The Haiku and Low Coup

One of the great things about terse poetic forms is that they help you sharpen your ability to choose powerful and appropriate words. This is a necessary skill in writing poetry. Making it part of your daily routine is a great practice for any aspiring writer.

For me one of the most beautiful terse forms is the haiku which on the surface appears simple; three lines, 17 syllables. In reality in the pure form it has 17 'sounds' and also has key seasonal words that need to be incorporated. There are whole dictionaries of these seasonal words. They are included in the text so that you know what season it is in the poem. For instance, by including cherry blossoms in the text one would know that it was spring.
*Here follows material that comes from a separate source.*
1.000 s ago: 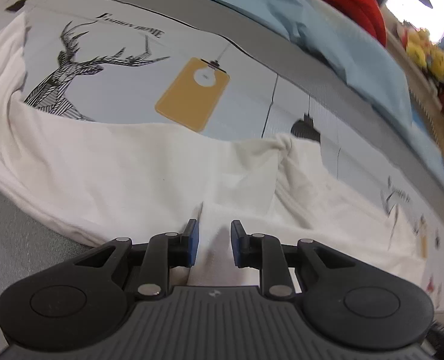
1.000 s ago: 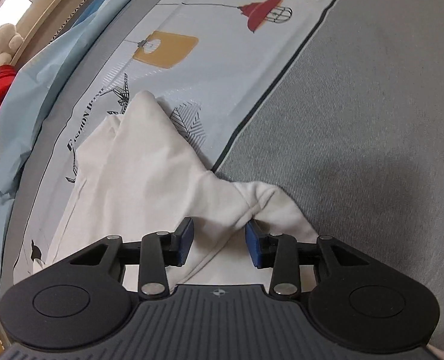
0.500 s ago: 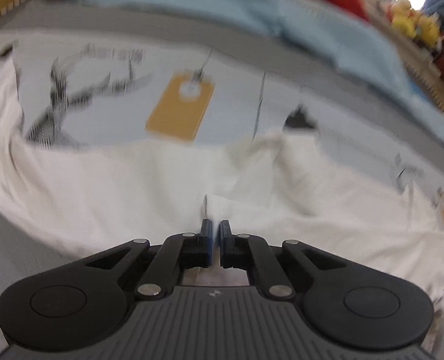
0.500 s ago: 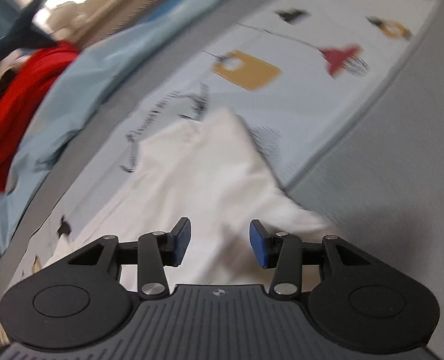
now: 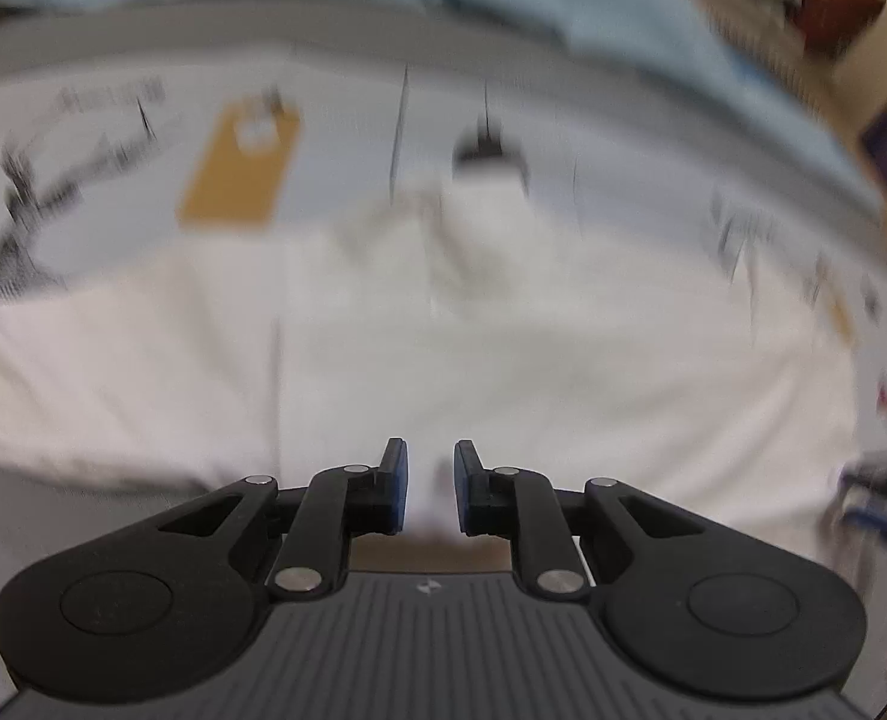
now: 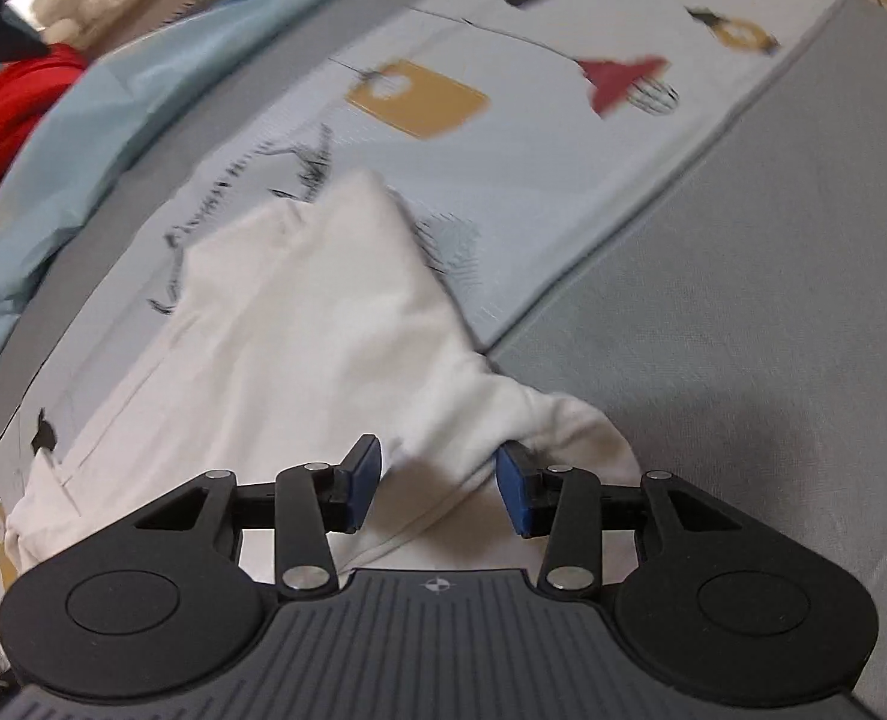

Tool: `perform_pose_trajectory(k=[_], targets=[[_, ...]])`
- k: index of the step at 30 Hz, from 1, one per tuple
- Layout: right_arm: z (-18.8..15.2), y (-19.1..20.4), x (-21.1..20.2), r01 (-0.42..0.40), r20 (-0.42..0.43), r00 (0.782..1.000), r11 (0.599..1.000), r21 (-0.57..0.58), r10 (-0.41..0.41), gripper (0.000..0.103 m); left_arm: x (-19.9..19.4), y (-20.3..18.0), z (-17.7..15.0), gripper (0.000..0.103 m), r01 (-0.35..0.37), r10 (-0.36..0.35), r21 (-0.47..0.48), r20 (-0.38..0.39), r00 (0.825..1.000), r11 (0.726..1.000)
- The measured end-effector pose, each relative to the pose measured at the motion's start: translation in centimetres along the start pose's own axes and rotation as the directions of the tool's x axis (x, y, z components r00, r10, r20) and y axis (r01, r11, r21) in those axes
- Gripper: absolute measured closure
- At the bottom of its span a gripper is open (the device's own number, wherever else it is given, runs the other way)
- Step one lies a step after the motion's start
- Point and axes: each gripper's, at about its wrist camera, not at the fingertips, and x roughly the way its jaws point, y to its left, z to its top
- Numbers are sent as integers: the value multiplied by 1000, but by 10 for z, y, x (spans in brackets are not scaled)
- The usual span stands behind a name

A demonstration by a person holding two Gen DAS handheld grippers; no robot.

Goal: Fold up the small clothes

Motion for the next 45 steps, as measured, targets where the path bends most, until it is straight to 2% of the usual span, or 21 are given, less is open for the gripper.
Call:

Haiku is a form that has been adapted by many Black American poets, amongst them Langston Hughes, Sonia Sanchez and Richard Wright. One of the great masters though of this form no doubt is Kalamu ya Salaam. He has written a great overview of the African-American appropriation of the Haiku. All writers should definitely take time and check it out.

The Haiku is not a form that I have any great skill with at this point yet the insight given by Kalamus ya Salaam is great.

Any interpretation of the Haiku through the lens of Black America is by Amiri Baraka with his Low Coup which is a short, terse verse imposed on top of Black Folk Art.He actually wrote a whole book exploring the form. Definitely check it out. Something I want to explore for self in the future.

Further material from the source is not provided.